The lieutenant shrugged his shoulders as if to say that what the colonel did was something he could not answer for, and after that the two rode in silence, the officer now and then turning in his saddle to gaze in the direction in which the fawn had disappeared, and acting altogether as if he had half a mind to turn about and resume the pursuit on his own responsibility.

He believed in making as large a bag as he could when he went hunting, and the loss of the fawn troubled him not a little.

Oscar had almost decided to let the other captive go free also; but, when he reached the place where it had been left, he found that it was but slightly injured, not having been so long and perseveringly pushed as its mate; so he decided to keep it if he could, and take it back to the States with him.

Sam Hynes would go into ecstasies over a gift like that, and, as for his handsome sister, she—that is—well, he would take it home with him, anyhow.

Having made his lasso fast around the fawn’s fore shoulders, Oscar, with the lieutenant’s assistance, untied its legs and allowed it to spring to its feet.

It “bucked” beautifully for a while, and made the most desperate efforts to escape; but at last it became exhausted by its useless struggling and permitted its captor to lead it back to the place where the doe had been brought down by the shot from Oscar’s revolver.

She proved to be a very fine specimen, and the lieutenant, who had been in at the death of more than one antelope during the time he had been on the plains, assured the lucky hunter that he would see but few larger.

While they were examining their prize the colonel and the rest of the party appeared on the plateau; and, after looking at the boys through their field-glasses, one of them separated himself from his companions and began riding his horse in a circle at a full gallop.

“What is he doing that for?” asked Oscar, when he saw the lieutenant laugh and swing his hat about his head.

“I suppose he wants us to go there,” was the reply; “but he is giving the wrong signal. He is riding ‘Danger! get together at once.’ The first time I saw that signal, I tell you it made my hair stand right up on end. I was out on a scout with a small party, when one of our lookouts, who was so far away from us that we could hardly see him with the naked eye, began riding in a circle; and, by the time we were ready for action, we had ten times our number of Indians down with us. We can communicate with one another with our horses and our hands as easily as we could with signal-flags. If two or more columns of troops are marching through the same country out of sight of each other they raise smokes.”

The lieutenant went on to explain the different signals that were in vogue among the soldiers; and, by the time he had succeeded in making Oscar understand them, they reached the plateau where the colonel’s party was engaged in picking up the antelope that had fallen to their revolvers, and putting them into the wagon, which the teamster had brought up in obedience to a signal from his commander.

The officers were loud in their praises of Oscar’s skill, he having been the only one who was fortunate enough to capture any of the fawns alive, and they were both surprised and amused when they learned that one of his captives had been set at liberty “because it cried.”

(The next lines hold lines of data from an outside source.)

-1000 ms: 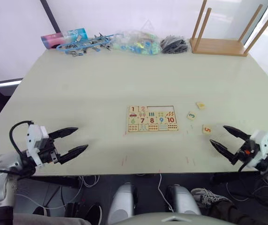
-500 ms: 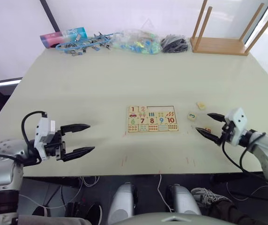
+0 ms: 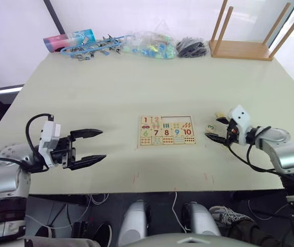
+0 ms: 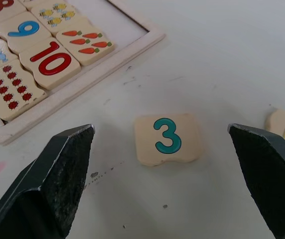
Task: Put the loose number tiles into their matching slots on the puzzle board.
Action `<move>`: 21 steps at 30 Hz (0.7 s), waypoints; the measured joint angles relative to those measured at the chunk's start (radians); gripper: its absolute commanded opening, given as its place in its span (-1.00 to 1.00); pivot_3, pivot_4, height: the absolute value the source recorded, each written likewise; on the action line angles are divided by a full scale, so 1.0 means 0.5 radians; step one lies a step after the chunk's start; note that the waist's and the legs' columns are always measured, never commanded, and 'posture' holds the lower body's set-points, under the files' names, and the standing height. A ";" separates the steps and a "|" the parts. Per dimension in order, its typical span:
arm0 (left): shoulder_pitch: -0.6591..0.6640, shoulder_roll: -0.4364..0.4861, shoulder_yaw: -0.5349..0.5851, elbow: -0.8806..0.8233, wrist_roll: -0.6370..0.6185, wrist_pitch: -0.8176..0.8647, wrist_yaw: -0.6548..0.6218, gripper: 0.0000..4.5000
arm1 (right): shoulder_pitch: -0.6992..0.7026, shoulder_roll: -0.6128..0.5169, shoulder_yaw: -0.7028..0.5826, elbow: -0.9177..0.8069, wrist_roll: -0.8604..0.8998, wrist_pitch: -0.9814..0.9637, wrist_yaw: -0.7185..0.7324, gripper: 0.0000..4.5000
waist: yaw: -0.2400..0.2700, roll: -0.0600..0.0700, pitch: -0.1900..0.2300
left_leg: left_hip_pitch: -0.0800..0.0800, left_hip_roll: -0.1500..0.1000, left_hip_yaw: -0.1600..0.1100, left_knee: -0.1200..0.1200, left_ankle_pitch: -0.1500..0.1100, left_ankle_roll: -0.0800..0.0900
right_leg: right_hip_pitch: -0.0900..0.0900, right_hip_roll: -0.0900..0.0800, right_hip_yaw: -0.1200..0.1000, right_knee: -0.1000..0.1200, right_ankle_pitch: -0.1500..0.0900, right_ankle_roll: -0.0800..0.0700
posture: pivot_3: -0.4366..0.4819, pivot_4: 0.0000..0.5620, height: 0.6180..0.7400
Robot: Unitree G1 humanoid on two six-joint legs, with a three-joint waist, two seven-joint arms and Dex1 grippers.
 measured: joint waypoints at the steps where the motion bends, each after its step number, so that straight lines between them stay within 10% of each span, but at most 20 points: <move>1: -0.002 0.000 -0.001 0.000 -0.002 0.000 -0.004 0.97 | -0.009 0.000 0.006 0.012 -0.004 0.006 0.006 1.00 | 0.000 0.000 0.000 | 0.000 0.000 0.000 0.000 0.000 0.000 | 0.000 0.000 0.000 0.000 0.000 0.000 | -0.05 -0.47 0.96; 6: -0.006 -0.005 -0.011 0.000 -0.018 0.000 -0.013 0.97 | -0.094 0.008 0.042 0.104 -0.046 0.008 0.059 1.00 | -0.003 0.000 0.000 | 0.000 0.000 0.002 0.000 0.000 0.000 | 0.000 0.000 0.000 0.000 0.000 0.000 | -0.05 -0.47 0.96; 14: -0.005 -0.014 -0.017 -0.013 -0.036 0.000 -0.010 1.00 | -0.137 0.029 0.092 0.112 -0.060 0.067 0.114 -0.33 | -0.021 -0.004 -0.002 | 0.002 0.001 0.002 0.000 0.000 0.000 | 0.002 0.000 0.000 0.000 0.000 0.000 | -0.05 -0.47 0.96; 21: 0.013 -0.020 -0.019 -0.081 -0.042 0.011 -0.004 1.00 | -0.017 0.045 0.013 -0.082 -0.009 0.222 0.010 -0.33 | -0.019 -0.004 -0.002 | 0.001 0.001 0.000 0.000 0.000 0.000 | 0.002 0.000 0.000 0.000 0.000 0.000 | -0.05 -0.47 0.96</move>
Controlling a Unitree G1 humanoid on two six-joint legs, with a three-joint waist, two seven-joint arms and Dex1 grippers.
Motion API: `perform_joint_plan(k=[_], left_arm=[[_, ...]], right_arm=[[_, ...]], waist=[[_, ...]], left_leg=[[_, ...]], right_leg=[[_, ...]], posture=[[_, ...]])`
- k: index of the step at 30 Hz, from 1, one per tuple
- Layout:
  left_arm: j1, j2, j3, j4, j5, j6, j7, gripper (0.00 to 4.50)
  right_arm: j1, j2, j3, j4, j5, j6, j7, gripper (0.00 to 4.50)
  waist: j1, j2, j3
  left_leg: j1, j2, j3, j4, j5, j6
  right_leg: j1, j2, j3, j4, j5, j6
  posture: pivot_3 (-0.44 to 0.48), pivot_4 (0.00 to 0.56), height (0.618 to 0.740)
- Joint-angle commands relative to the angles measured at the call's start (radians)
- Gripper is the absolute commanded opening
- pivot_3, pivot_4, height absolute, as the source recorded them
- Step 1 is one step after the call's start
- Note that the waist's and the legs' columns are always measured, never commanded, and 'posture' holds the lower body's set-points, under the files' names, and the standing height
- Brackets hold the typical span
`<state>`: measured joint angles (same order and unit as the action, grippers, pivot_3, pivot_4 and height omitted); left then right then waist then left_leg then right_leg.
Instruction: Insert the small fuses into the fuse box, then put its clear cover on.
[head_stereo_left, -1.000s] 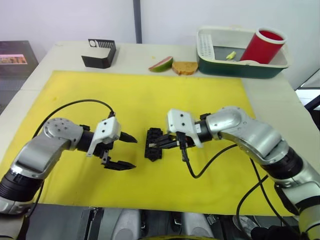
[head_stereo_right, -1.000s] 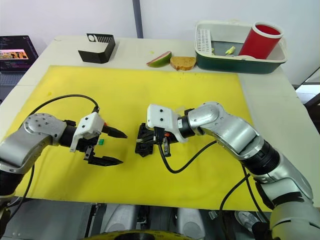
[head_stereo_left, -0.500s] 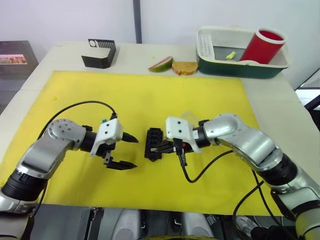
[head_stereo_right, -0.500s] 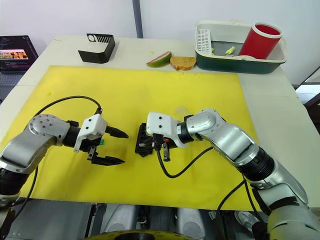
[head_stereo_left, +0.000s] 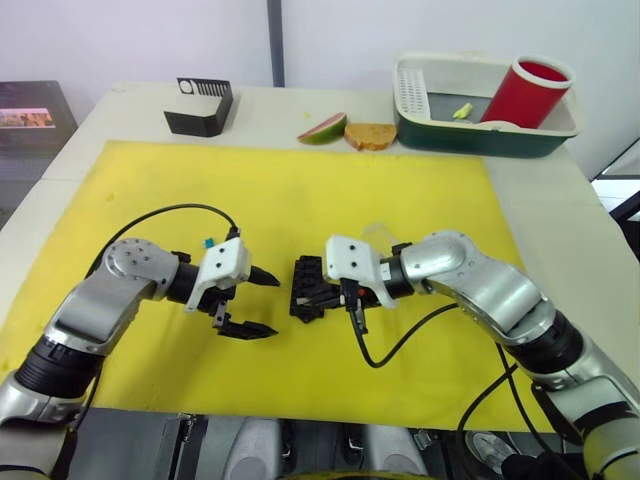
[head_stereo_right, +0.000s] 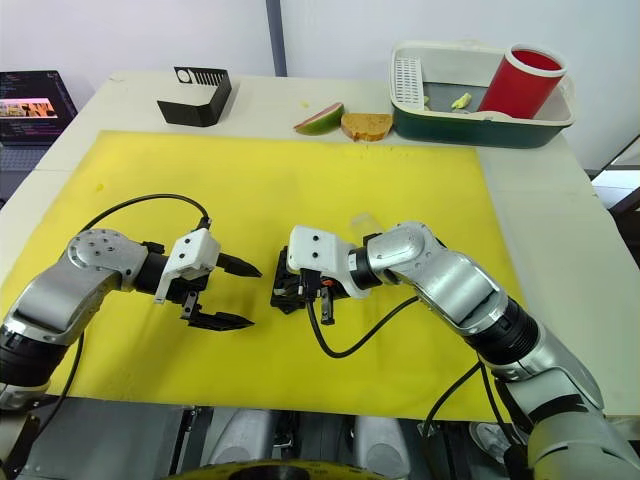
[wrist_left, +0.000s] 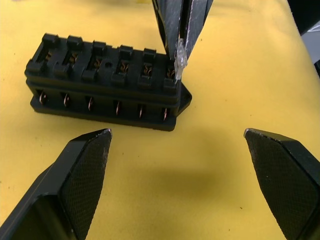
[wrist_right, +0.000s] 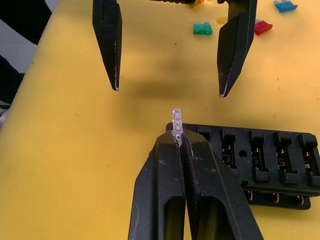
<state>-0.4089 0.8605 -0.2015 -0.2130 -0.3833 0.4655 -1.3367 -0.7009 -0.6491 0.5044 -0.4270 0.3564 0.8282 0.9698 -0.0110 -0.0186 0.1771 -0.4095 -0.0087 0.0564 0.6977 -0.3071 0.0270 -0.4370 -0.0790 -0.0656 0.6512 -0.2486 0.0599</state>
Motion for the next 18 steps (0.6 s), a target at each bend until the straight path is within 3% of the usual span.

Leaving the teamster and the Indian to pick up the rest of the game and to care for the captive fawn, the party, accompanied by the hounds, which were now to be allowed to share in the sport, rode away from the plateau from which all the herds had been driven by the noise of the chase, and set out to hunt up a suitable coursing-ground.

After a five-mile gallop they found themselves on a level plain, bounded on all sides by high ridges, on the top of which they saw several small herds of prong-horns feeding in fancied security. They had taken measures to provide for their safety, having posted sentinels on the highest points of the ridges.

From their commanding elevations these lookouts could survey the plain for a long distance on two sides, their view in other directions being obstructed at intervals by thickly wooded ravines, under cover of which a cautious hunter could approach within easy rifle-range.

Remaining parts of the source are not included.